The next day we reached Davis's, when Fowler and Legge left us for Dunedin, and Smith and I arranged with Davis for the purchase of a couple of fat steers for £12 10s. each, hoping that if we succeeded in driving them to the diggings we would double our money.

In the afternoon we went with Davis to the run, and selected the animals, which we drove with a mob to the stockyard. Here we separated our pair and put them in another yard for a start in the morning. Driving a couple of wild bullocks alone from their run is, as I have already explained, by no means an easy task, and Davis warned us that these would give us trouble—indeed, I believe he considered us slightly mad to attempt to drive the beasts such a distance at all.

On first starting we had no small difficulty in preventing them returning to the run, and it cost us some hard galloping to get them away on the road to Miller and Gooche's, where it was our intention to yard for the night.

We had proceeded to within a mile of the station, when the brutes for the twentieth time bolted, on this occasion taking to the hills over some low spurs and rocky ground, intersected with ravines and gullies. I was riding hard to intercept them when I was suddenly sent flying on to my head, turning a somersault on to a rough bank of spear grass. Shaking myself together and somewhat recovering from the shock, I discovered the tail and stern of my steed projecting above the ground, the remainder of him being invisible. It appeared he had planted his fore feet in a deep fissure covered with long grass, and just large enough to take in head and fore parts. The shock sent me over, as I described, while he remained stuck.

It was a ridiculous position, and tired, sore from the spear-grass, and annoyed as I was, I could not refrain from a hearty laugh at our predicament before attempting to extricate my unhappy quadruped; this I succeeded in doing with some difficulty, and found him, with the exception of some few scratches, quite unhurt.

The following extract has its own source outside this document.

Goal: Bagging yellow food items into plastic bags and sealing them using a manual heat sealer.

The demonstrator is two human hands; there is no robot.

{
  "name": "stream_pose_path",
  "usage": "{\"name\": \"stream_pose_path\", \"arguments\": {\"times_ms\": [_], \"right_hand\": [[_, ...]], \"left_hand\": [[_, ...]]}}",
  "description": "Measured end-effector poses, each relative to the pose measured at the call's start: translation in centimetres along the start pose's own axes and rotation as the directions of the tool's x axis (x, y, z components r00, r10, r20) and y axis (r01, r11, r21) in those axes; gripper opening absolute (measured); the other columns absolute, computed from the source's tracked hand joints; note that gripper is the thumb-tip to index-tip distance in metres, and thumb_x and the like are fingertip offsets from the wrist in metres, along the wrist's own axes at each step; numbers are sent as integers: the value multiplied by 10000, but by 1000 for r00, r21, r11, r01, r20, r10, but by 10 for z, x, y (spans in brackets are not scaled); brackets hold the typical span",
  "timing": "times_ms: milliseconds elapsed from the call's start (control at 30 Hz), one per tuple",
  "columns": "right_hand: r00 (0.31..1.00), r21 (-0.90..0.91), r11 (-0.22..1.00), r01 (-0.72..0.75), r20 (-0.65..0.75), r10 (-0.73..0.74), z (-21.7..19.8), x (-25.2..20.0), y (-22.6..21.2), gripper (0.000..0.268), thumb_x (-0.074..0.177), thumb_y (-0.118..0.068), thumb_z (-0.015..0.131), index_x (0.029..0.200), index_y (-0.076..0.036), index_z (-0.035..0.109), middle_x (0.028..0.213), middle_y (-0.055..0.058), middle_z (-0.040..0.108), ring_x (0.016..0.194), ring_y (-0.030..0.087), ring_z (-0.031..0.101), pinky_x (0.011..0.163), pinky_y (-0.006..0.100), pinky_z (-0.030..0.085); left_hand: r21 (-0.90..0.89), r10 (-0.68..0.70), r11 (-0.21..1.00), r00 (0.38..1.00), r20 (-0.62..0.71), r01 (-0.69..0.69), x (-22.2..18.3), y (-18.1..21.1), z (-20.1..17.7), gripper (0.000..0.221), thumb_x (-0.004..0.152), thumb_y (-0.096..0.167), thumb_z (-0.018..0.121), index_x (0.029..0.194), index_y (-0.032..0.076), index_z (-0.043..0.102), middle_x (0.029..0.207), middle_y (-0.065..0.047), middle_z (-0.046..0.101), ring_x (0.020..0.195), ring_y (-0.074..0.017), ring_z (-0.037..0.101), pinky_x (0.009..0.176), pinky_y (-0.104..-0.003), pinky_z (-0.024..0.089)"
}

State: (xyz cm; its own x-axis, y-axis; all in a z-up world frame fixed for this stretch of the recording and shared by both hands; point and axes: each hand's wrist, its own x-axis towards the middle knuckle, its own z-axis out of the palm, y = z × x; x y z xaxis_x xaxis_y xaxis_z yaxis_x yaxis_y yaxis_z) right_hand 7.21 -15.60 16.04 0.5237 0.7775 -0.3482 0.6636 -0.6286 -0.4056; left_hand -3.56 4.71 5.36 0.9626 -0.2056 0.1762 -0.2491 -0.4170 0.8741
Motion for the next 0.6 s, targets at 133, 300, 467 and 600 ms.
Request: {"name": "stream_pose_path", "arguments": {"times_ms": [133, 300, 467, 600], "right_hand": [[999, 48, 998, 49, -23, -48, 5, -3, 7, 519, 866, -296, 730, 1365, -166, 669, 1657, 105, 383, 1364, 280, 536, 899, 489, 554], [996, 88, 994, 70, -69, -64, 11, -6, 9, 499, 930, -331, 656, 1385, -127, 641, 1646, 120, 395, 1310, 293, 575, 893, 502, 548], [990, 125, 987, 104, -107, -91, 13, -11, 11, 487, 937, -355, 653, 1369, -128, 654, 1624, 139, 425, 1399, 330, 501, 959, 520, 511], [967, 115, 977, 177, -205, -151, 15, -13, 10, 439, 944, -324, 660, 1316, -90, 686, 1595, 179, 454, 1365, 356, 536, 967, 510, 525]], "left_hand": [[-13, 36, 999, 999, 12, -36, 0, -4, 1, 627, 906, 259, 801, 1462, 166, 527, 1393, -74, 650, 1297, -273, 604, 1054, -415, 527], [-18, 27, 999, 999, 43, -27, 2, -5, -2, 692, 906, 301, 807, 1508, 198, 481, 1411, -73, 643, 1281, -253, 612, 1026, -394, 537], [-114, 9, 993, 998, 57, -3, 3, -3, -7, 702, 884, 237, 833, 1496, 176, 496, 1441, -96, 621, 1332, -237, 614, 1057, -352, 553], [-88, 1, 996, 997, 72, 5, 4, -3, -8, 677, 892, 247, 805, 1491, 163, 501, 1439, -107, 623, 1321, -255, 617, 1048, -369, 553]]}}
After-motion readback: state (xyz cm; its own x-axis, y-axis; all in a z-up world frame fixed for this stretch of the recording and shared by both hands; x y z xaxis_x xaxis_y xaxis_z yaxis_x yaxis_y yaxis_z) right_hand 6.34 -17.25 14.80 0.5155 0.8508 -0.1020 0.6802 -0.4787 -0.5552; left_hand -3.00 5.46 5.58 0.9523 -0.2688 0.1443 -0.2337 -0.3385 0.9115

I again mounted, but the wily steers had disappeared, and Smith was nowhere to be seen, I rode quietly on and presently discovered the latter, himself and horse dead beat, and using very unparliamentary language at our bad luck, at the beasts, and at gold diggings in general.

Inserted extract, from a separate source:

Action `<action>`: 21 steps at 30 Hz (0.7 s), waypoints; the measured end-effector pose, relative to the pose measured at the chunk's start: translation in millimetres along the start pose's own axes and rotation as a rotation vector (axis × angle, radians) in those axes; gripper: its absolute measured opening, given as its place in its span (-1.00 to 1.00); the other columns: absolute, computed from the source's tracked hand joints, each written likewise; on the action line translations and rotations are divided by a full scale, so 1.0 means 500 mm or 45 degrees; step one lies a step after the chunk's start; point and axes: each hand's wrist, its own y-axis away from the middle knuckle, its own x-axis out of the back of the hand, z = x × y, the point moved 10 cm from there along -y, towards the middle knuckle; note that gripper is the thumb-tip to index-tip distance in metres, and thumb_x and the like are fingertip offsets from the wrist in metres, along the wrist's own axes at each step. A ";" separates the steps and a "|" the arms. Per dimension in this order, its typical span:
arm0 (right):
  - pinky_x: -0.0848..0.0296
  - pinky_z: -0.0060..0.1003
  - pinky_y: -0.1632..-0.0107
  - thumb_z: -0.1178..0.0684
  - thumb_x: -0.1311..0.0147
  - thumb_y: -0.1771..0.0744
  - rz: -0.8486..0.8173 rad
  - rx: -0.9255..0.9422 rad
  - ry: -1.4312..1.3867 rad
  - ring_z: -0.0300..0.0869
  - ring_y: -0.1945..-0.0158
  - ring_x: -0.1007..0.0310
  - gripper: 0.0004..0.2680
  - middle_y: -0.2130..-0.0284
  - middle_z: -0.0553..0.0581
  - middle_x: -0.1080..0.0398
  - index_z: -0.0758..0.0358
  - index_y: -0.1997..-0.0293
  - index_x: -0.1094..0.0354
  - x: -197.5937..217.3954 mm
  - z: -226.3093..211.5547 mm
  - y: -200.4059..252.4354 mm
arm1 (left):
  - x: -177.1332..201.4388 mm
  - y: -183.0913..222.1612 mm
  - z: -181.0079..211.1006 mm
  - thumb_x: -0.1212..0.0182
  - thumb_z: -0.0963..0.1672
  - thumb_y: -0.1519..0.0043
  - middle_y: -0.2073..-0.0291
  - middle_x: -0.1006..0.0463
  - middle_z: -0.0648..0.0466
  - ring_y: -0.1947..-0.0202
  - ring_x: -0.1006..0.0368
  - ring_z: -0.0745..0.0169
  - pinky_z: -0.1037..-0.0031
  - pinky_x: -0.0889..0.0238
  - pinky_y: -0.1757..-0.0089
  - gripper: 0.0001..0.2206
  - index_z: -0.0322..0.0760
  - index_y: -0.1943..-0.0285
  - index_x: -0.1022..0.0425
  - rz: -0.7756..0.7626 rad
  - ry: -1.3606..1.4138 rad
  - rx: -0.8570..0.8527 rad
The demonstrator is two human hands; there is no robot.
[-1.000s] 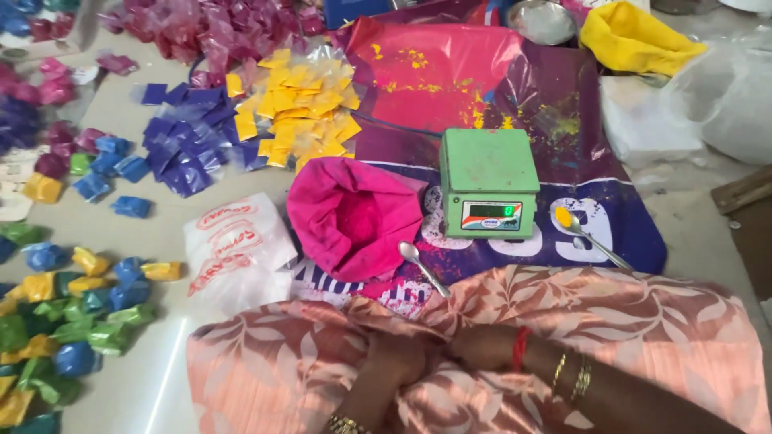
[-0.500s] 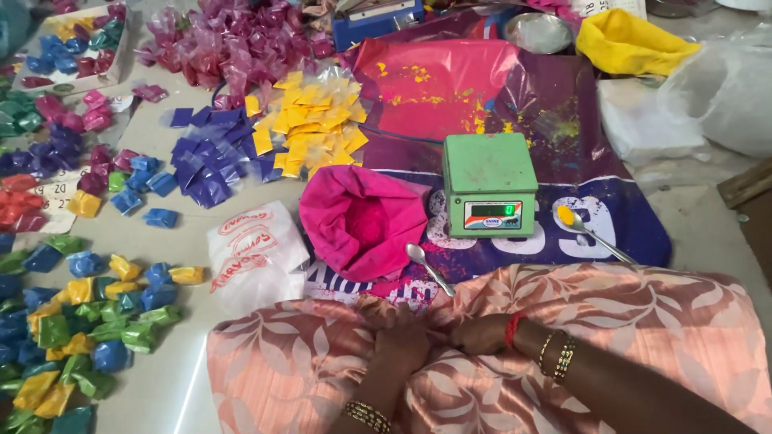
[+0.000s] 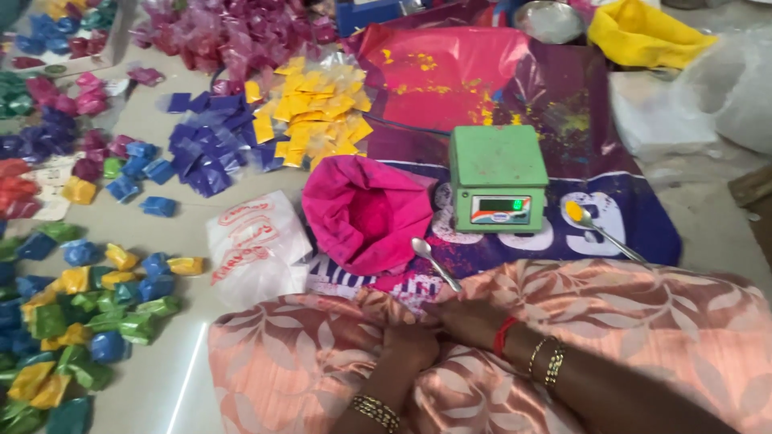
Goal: The person weighs colored powder on a digital scale and fills small plastic packets with it.
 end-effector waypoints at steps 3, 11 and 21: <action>-0.38 -0.26 -0.20 -0.21 0.46 -0.45 -0.059 -0.092 -0.049 -0.08 -0.09 -0.53 -0.60 -0.02 0.07 -0.54 0.06 -0.15 -0.41 -0.021 0.026 -0.008 | 0.001 -0.017 0.001 0.27 0.03 -0.37 -0.30 -0.44 0.02 -0.29 -0.39 0.04 -0.04 0.11 -0.36 -0.56 0.03 -0.31 -0.47 0.127 -0.006 -0.074; -0.44 -0.17 -0.06 -0.10 0.06 -0.35 0.158 0.053 0.155 0.03 -0.02 -0.52 -0.72 0.09 0.19 -0.52 0.15 -0.10 -0.41 0.027 -0.005 -0.026 | 0.244 0.131 -0.200 -0.13 -0.02 -0.19 -0.09 -0.52 -0.09 -0.13 -0.38 -0.22 -0.09 -0.29 0.01 -0.60 -0.17 -0.19 -0.50 0.942 0.321 -0.128; -0.50 -0.09 0.07 0.06 -0.16 -0.31 0.466 0.475 -0.297 0.10 0.11 -0.56 -0.78 0.21 0.32 -0.52 0.23 -0.04 -0.52 0.105 -0.390 -0.121 | 0.321 0.378 -0.647 -0.48 0.02 0.06 -0.13 -0.42 -0.18 -0.08 -0.33 -0.29 -0.08 -0.37 0.22 -0.29 -0.27 -0.29 -0.37 1.433 0.477 1.039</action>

We had nothing for it but to go back to Miller's for the night. The following day we returned to Davis's, where we found the bullocks had arrived the night before, and Davis, after a laugh at our misadventures, returned us the £25, and the same evening we left for Dunedin. We camped some ten miles further down the Waitaki, with a very eccentric personage in the form of an old retired clergyman of the Church of England. He lived like a hermit in a small hut under the hills, which he had built himself, as well as some outbuildings and a capital little bakery, which he was very proud of. He cultivated a small plot of ground, where he grew potatoes and other vegetables and kept a cow, and he possessed several cats and a couple of fine collie dogs. He gave food—especially bread—to any traveller passing who needed it, and free quarters for the night. He showed us a small canoe in which he was in the habit of paddling himself across the river, and was always ready to obey a call to any, even distant, station where his services were needed in a case of illness, death, or marriage. He was a most entertaining host, and we enjoyed the night we spent with him in his curious and lonely habitation. We heard that he had suffered some severe domestic calamity, which drove him to his present lonely life, but he spent his days in doing all the good that lay in his power, and doubtless many a passing traveller was the better in more ways than one for meeting the old recluse.

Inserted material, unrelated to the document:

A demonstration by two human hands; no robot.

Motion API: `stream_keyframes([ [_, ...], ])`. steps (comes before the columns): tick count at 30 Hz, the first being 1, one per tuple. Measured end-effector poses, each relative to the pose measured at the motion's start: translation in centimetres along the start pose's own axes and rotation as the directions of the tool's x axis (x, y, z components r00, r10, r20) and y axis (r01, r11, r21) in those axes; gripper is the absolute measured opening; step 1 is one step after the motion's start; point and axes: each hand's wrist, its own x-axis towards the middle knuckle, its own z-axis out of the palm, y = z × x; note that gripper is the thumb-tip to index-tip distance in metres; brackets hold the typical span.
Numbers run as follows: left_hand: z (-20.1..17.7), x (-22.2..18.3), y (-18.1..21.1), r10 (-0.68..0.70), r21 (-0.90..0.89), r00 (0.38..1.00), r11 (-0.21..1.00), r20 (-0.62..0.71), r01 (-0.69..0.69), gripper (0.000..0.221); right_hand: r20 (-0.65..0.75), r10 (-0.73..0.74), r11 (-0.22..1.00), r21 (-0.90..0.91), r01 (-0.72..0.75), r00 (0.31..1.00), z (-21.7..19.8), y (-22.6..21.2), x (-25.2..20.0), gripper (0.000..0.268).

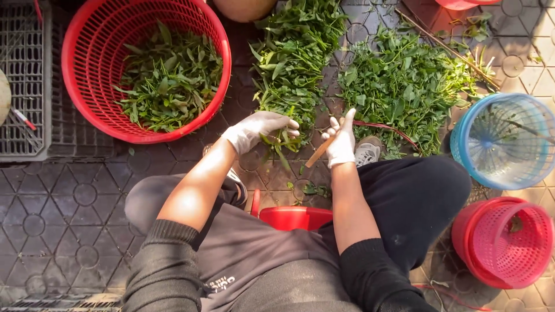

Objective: Sorting and cleaning leafy greens by hand, removing stems and placing leaves into a basket.

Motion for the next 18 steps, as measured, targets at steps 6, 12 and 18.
stream_keyframes([
  [6, -3.7, 3.5, -2.5, 0.048, -0.244, 0.998, 0.968, -0.047, -0.058, 0.046, 0.029, -0.024, 0.994, -0.108, 0.027, 0.999, 2.2, 1.3, -1.6, 0.038],
  [12, -4.7, 2.2, -2.9, 0.154, -0.374, 0.986, 0.913, -0.062, -0.166, 0.046, 0.384, 0.025, 0.931, -0.345, 0.118, 0.923, 8.6, -2.6, -11.3, 0.037],
  [18, -5.5, 6.3, -6.1, 0.152, -0.342, 0.986, 0.925, -0.076, -0.169, 0.047, 0.551, 0.023, 0.744, -0.566, 0.354, 0.834, 9.9, -0.8, -12.2, 0.026],
])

On arriving at Dunedin we found that Legge had already disposed of the dray satisfactorily, and Smith finding a purchaser for his horse he parted with him, thus placing us all in funds. It was decided then that Smith and Legge should take the coasting steamer to Port Lyttelton, while I proceeded overland with my own horse and "Jack the Devil," arranging to meet at Christchurch. Fowler left us at Dunedin, and we saw him no more.

My journey back was uneventful, but happening to meet with Bains, of the Post, the original owner of my horse, we exchanged mounts for a consideration of £5 transferred from his pocket to mine. He wanted his harness horse back, while I needed only a saddle horse, so the exchange was a satisfactory one in every way, and enabled me to hasten my journey to Christchurch, where I found Legge and Smith awaiting me.